» What is expected: Reproduce exactly, and exclusively, the lines from the line containing "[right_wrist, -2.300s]" through the final line of the listing below.

» Given data:
------
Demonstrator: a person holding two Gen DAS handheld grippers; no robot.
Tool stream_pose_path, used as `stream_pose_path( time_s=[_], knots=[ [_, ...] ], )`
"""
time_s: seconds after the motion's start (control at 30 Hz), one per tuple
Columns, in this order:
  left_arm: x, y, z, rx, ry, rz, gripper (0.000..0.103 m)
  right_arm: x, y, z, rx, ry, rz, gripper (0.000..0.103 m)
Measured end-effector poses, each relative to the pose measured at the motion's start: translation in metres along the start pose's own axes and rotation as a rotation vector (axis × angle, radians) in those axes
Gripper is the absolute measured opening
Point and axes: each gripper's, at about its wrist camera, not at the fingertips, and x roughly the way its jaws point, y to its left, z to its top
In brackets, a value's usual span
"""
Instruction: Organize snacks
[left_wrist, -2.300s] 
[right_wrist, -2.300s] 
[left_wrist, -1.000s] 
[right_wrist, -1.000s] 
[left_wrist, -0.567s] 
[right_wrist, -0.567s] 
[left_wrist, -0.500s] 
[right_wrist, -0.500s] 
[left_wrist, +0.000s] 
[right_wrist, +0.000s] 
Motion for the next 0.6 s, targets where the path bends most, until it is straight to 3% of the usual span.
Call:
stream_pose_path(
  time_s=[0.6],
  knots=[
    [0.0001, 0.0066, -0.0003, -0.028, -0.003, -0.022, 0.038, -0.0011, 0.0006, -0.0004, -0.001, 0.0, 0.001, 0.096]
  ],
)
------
» Answer to this task:
[right_wrist, -2.300s] 
[left_wrist, -1.000s] 
[right_wrist, -1.000s] 
[left_wrist, -0.567s] 
[right_wrist, -0.567s] 
[left_wrist, -0.500s] 
[right_wrist, -0.500s] 
[left_wrist, +0.000s] 
[right_wrist, +0.000s] 
Motion for the next 0.6 s, targets where the path bends most, until it is straight to 3% of the usual span.
Call:
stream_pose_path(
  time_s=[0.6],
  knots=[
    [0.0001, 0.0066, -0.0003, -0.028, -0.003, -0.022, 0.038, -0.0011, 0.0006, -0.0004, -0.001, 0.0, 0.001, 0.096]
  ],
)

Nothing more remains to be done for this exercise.